Mechanism model diagram (Figure from Gut)
Ceramide synthetase 6 (CerS6) is highly expressed in the gut and immune system and is an enzyme that preferentially produces C16 -ceramides CerS6-deficient mice in different disease models exhibit different pathological patterns. On the one hand, lack of CerS6 exacerbates experimental autoimmune encephalomyelitis (EAE) in mice, and on the other hand, lack of CerS6 reduces macrophage infiltration in a model of dietary obesity. Sphingolipid metabolism has been shown to play a role in colitis, and the bioactive lipid sphingosine-1-phosphate (S1P) is emerging as a new therapeutic target.

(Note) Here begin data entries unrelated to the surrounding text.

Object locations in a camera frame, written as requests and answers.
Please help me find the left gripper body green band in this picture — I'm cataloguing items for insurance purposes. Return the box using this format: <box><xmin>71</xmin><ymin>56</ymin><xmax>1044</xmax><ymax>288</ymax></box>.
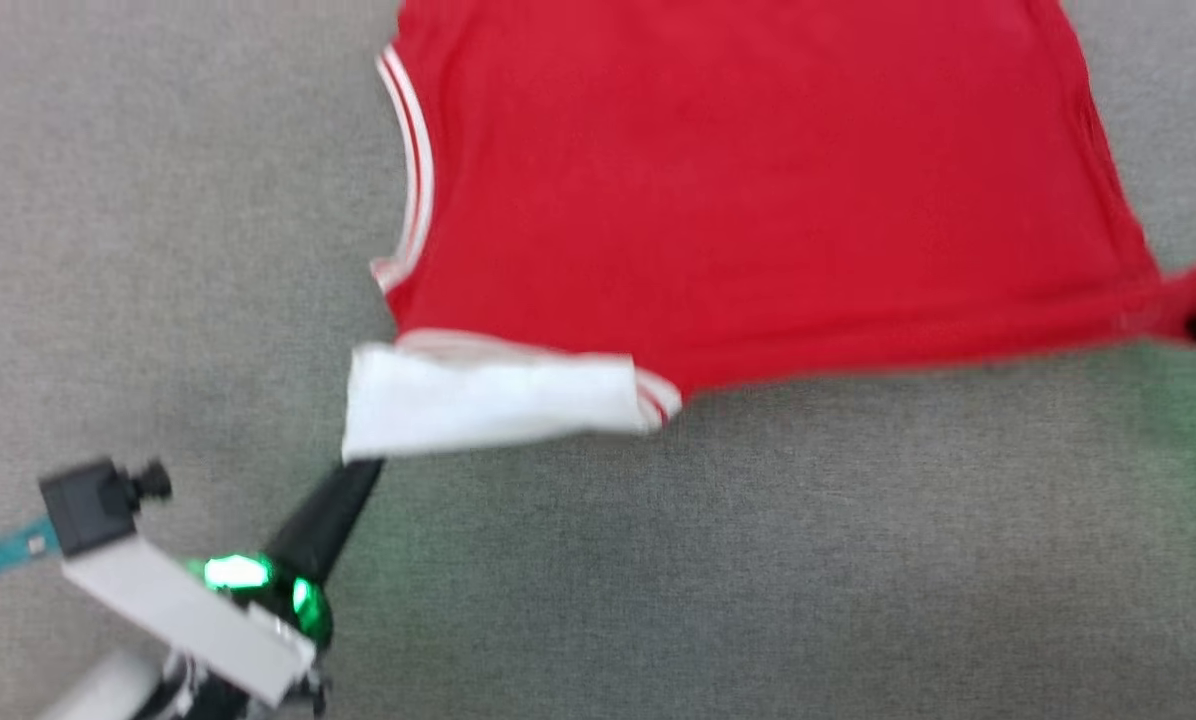
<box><xmin>158</xmin><ymin>552</ymin><xmax>335</xmax><ymax>720</ymax></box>

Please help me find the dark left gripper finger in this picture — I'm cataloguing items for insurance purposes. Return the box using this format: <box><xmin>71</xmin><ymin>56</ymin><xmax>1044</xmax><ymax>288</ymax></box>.
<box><xmin>261</xmin><ymin>458</ymin><xmax>387</xmax><ymax>589</ymax></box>

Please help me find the red and white jersey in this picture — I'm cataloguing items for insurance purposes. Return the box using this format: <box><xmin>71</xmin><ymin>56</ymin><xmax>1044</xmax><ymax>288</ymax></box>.
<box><xmin>341</xmin><ymin>0</ymin><xmax>1196</xmax><ymax>463</ymax></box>

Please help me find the teal left camera connector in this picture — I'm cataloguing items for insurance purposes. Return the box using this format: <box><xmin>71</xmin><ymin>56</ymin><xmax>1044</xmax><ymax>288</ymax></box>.
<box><xmin>0</xmin><ymin>515</ymin><xmax>62</xmax><ymax>589</ymax></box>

In general, S1P levels are regulated by the activity of two enzymes (Sphk1 and Sphk2), which catalyze sphingomyelin phosphorylation, or by controlling the amount of sphingomyelin In the ceramide synthase family (CerS1-6), it has been reported that Cers2 and Cers6 regulate sphingomyelin levels in the brain, senescent gastric smooth muscle cells, and in dextran sulfate sodium (DSS)-induced inflammatory colonic levels of sphingomyelin. However, whether m6 A modification affects ceramide and S1P homeostasis is unknown.

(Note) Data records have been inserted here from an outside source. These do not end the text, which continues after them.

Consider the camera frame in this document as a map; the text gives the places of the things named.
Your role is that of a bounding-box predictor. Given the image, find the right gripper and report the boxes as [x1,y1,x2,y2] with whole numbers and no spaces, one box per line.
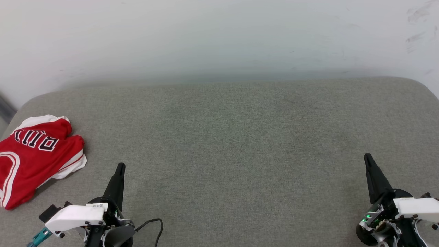
[356,153,429,247]

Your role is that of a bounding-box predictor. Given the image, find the teal cable connector plug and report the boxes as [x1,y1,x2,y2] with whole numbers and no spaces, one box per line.
[27,228,52,247]

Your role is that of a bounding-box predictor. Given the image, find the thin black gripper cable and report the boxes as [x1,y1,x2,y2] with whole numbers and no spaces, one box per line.
[135,219,164,247]

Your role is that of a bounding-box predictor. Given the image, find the red white basketball jersey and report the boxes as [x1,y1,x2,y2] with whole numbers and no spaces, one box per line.
[0,115,87,210]

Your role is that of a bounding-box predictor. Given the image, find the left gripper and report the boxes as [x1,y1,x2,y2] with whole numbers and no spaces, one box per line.
[77,163,136,247]

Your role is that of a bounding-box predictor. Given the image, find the white right camera mount bracket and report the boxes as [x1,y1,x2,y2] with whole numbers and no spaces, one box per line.
[394,197,439,223]

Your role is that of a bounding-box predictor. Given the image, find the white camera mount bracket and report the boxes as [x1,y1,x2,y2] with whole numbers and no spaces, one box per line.
[394,197,439,223]
[45,203,108,238]

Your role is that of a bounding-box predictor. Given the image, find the white left camera mount bracket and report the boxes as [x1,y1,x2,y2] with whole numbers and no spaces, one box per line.
[45,203,108,238]

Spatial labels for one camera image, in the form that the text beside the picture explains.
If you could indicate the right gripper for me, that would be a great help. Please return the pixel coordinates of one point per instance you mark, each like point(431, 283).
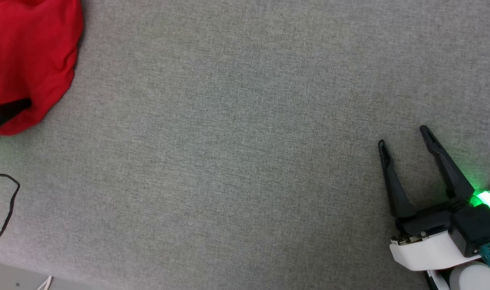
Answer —
point(430, 249)

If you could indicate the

This study examined the involvement of m6 A modification in UC patients and identified a protective role for FTO, which has important biological, mechanistic, and clinical implications for UC. The authors investigated the role of FTO-mediated m6 A modification in the epigenetic stabilization of CerS6, an essential enzyme involved in sphingolipid metabolism, emphasizing the critical role of m6 A ecto-transcriptome modifications in UC and sphingolipid metabolism. This study has practical implications for the clinical management of UC patients and has the potential to provide new and innovative approaches for clinical trials. Assessment of FTO expression levels and sphingolipid metabolism levels is essential for the effective management of UC patients using biologics and S1PR modulators.